3 Replies Latest reply on May 24, 2013 9:10 AM by philmodjunk

    Shared scripts and layouts across databases

    ArjenSchipmolder

      Title

      Shared scripts and layouts across databases

      Post

           Hi,

           I'm trying to make a multi-database system that keeps as much of the data separated from the interface as possible.

           That way I should be able to keep all scripts and layouts in one database and the actual data in other databases.

            

           To do this, I initially tried to create one database that would contain all layouts and scripts etc and then additional databases, one for each of our customers, to contain all data for that customer. The idea being that the user logs in and selects a customer. This in turn would display the data for that customer, as in "data from that customer's external database".

           This in itself worked ok, but it looks like it would require me to make individual layouts for each customer as well as the layouts are linked to one particular table (from the external database in this case) and can't be altered on runtime which isn't what I want as the layouts of all customers would be largely identical.

           Another problem I'm running into is that, althought the layout are styled identically, the fields used by each customer may differ slighly. As I understand it, layouts are static and I can't create a dynamic list of fields to display so that would be a problem as well.

            

           Alternatively, I thought i may be possible to do it the other way around, where each customer has it's own database with layouts for that customer and the user would open the database for the customer they want to view, but for all generic layouts (like headers, footers, etc) and scripts to be loaded from one centralised database. That way it would still allow me to keep all those consistent throughout all customers without having to change them all every time a change is made, but I haven't found any way of doing this yet so not sure if this is possible at all.

            

           I hope this makes any sense, but does anyone know how to make it work like this (if at all possible)?

            

           I'm currently running FM Pro Advanced 12 and the databases will all be shared via IWP on a FM 12 server as well.

            

           Thanks

           Arjen

            

        • 1. Re: Shared scripts and layouts across databases
          philmodjunk

               Please see this thread on what we refer to as the data separation method: Convert to Seperation Model

               Trying to put each customer's data in a separate file, but sharing the same copy of an interface file--the file with all your scripts and layouts won't work. But you can put all the customers' data into one single set of tables in a single data file and then there are a variety of ways that you can control which customer's data is accessible for a given user and which set of layouts in the interface file are to be used when viewing that data.

               

                    Another problem I'm running into is that, althought the layout are styled identically, the fields used by each customer may differ slighly.

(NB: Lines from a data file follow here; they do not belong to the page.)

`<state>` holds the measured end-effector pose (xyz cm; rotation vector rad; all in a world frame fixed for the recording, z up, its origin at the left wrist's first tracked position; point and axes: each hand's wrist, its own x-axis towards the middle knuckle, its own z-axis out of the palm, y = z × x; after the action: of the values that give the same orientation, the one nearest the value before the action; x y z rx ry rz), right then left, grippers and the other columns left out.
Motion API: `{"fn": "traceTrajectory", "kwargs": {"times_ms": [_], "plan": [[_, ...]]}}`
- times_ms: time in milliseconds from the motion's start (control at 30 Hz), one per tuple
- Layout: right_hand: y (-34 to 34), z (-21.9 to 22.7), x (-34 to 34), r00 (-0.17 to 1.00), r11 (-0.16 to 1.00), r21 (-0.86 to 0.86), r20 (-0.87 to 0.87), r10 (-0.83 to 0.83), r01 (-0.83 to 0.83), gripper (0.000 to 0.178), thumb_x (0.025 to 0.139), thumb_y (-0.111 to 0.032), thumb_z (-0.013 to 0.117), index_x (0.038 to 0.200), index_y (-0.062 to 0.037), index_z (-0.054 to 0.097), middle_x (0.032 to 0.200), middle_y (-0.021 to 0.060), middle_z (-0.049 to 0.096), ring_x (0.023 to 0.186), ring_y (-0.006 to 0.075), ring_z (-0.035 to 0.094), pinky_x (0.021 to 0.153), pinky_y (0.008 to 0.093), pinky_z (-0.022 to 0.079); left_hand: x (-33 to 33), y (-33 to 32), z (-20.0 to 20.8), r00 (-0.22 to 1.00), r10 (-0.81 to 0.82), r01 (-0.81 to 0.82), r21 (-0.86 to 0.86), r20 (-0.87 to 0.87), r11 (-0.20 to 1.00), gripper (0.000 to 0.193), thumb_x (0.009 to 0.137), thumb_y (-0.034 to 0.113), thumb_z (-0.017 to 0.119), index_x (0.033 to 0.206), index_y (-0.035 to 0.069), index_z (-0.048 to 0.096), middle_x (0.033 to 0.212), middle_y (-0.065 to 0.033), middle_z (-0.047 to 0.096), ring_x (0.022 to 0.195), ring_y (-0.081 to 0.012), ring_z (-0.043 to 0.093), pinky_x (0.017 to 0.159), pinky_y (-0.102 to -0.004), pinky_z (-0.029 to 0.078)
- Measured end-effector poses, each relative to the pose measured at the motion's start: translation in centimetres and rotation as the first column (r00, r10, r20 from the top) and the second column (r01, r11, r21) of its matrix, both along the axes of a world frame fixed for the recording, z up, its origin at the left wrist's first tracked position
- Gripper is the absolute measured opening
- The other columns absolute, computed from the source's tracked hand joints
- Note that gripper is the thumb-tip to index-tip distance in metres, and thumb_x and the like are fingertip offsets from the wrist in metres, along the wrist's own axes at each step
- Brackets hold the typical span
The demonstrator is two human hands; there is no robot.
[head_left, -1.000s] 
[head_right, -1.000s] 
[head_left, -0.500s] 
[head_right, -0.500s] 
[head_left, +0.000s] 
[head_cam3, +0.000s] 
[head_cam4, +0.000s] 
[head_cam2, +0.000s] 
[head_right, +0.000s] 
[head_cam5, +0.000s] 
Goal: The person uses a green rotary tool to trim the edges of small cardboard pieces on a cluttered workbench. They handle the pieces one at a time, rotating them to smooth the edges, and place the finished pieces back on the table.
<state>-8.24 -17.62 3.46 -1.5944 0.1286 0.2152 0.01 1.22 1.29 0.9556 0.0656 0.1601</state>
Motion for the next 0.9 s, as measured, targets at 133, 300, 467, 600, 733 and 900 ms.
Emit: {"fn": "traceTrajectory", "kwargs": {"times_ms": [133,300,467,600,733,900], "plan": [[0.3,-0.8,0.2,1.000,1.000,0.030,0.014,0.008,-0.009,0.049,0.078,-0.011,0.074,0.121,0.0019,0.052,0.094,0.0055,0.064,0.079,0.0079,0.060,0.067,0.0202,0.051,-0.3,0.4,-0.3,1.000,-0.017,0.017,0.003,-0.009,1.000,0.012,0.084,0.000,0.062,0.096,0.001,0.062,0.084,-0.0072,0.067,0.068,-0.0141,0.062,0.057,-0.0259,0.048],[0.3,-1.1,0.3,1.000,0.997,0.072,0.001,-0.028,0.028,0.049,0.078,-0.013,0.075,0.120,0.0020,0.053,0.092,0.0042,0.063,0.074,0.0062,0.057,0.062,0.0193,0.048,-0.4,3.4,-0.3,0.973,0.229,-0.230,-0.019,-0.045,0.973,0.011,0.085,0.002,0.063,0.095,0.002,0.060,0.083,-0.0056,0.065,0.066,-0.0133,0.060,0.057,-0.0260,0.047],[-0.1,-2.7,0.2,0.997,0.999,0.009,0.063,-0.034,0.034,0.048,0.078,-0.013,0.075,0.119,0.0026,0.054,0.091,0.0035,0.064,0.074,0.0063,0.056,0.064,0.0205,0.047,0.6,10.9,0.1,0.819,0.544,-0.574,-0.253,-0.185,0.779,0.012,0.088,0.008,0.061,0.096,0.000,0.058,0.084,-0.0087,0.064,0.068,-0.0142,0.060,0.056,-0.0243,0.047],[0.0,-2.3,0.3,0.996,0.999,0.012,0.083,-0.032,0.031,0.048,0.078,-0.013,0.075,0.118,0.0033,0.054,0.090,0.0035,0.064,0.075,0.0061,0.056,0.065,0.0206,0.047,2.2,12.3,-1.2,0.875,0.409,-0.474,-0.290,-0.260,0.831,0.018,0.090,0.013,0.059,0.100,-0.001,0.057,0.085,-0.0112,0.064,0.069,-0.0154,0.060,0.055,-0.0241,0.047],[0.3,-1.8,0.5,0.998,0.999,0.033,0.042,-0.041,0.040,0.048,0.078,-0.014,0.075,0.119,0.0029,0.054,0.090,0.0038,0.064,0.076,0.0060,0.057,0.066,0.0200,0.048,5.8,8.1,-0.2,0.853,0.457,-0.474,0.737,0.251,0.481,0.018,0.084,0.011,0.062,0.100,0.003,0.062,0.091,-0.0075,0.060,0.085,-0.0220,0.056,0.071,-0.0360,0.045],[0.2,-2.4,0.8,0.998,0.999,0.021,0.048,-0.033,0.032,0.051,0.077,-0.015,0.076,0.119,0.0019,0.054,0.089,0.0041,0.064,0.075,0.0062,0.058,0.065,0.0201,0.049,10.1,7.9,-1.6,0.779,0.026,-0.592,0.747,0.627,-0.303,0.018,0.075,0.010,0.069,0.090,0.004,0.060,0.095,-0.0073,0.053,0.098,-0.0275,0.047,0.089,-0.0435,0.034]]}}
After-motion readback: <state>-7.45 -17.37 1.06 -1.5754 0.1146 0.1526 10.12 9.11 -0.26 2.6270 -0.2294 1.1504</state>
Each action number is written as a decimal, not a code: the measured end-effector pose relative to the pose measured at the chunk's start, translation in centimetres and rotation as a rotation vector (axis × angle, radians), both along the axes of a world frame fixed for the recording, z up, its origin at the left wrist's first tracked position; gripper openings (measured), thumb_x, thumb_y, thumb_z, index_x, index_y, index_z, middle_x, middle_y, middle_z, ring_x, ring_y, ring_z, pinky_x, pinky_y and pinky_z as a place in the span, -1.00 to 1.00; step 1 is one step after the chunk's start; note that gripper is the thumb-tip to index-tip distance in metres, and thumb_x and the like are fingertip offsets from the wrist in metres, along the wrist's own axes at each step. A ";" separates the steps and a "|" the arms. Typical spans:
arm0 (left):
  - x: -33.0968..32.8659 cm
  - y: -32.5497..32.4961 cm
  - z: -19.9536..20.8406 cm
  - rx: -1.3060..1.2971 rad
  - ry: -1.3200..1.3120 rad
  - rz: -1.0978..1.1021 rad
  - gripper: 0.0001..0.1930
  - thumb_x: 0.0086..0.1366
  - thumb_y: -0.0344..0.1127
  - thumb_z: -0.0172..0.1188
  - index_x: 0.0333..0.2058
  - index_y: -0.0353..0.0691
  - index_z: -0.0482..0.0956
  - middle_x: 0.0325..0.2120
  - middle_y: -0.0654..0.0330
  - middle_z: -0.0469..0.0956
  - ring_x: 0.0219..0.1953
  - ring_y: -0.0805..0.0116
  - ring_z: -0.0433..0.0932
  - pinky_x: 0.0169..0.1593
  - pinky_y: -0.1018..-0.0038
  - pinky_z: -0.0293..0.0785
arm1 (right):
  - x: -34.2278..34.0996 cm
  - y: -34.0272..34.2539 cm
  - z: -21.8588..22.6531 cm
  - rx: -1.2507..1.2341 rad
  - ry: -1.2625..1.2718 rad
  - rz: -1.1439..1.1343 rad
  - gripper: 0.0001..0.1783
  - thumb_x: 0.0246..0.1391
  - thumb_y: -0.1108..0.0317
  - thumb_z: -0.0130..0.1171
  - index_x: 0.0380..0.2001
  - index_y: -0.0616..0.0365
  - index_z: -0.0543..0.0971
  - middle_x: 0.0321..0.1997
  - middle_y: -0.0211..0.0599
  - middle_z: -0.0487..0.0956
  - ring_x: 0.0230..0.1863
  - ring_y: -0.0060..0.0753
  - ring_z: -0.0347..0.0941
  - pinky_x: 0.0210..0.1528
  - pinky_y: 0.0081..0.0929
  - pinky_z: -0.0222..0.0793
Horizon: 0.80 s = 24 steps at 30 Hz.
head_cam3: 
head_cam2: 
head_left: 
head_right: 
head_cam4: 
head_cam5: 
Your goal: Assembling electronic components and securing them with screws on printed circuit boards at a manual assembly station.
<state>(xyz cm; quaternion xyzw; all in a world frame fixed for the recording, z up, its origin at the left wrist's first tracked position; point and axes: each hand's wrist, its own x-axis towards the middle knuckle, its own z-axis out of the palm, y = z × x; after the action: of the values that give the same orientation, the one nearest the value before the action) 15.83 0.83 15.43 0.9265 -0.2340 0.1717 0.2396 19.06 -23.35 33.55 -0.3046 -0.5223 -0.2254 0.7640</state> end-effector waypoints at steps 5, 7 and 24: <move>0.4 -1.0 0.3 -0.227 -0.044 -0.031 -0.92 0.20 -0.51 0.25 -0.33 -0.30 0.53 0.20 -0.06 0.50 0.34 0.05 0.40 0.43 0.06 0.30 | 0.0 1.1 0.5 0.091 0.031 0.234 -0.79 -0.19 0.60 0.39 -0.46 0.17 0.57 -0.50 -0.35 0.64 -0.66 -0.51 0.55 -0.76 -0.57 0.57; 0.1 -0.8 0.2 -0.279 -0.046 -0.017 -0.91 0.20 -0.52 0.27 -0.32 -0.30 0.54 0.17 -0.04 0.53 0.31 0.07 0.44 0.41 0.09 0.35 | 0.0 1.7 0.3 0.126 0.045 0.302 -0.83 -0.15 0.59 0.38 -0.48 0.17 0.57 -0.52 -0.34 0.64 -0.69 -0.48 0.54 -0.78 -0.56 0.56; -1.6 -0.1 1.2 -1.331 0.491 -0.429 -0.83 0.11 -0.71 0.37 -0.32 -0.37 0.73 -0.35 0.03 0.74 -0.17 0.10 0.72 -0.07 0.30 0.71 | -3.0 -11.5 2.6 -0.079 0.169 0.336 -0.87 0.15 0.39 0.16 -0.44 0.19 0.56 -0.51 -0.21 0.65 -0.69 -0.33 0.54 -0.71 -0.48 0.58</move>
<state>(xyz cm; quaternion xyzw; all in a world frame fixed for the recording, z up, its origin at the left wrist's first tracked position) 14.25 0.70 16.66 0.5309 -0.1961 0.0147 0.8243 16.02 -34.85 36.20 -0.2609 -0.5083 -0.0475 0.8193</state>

               You may indeed need to either develop several layouts to handle the differences or you might have a tab control (The control itself can be invisible) where each panel contains slightly different layout design variations and a script can automatically select for the tab panel appropriate for a given customer.

          • 2. Re: Shared scripts and layouts across databases
            ArjenSchipmolder

                 Thanks Phil,

                 I was afraid you were going to say that, but your answer makes sense.

                 I've got a feeling I'll end up with individual databases for each customer after all and just have to manage updates to layouts and scripts manually. Not ideal but it'll work.

            • 3. Re: Shared scripts and layouts across databases
              philmodjunk

                   I see no major reason why maintaining separate database designs would be necessary and can make for a lot of duplication of effort.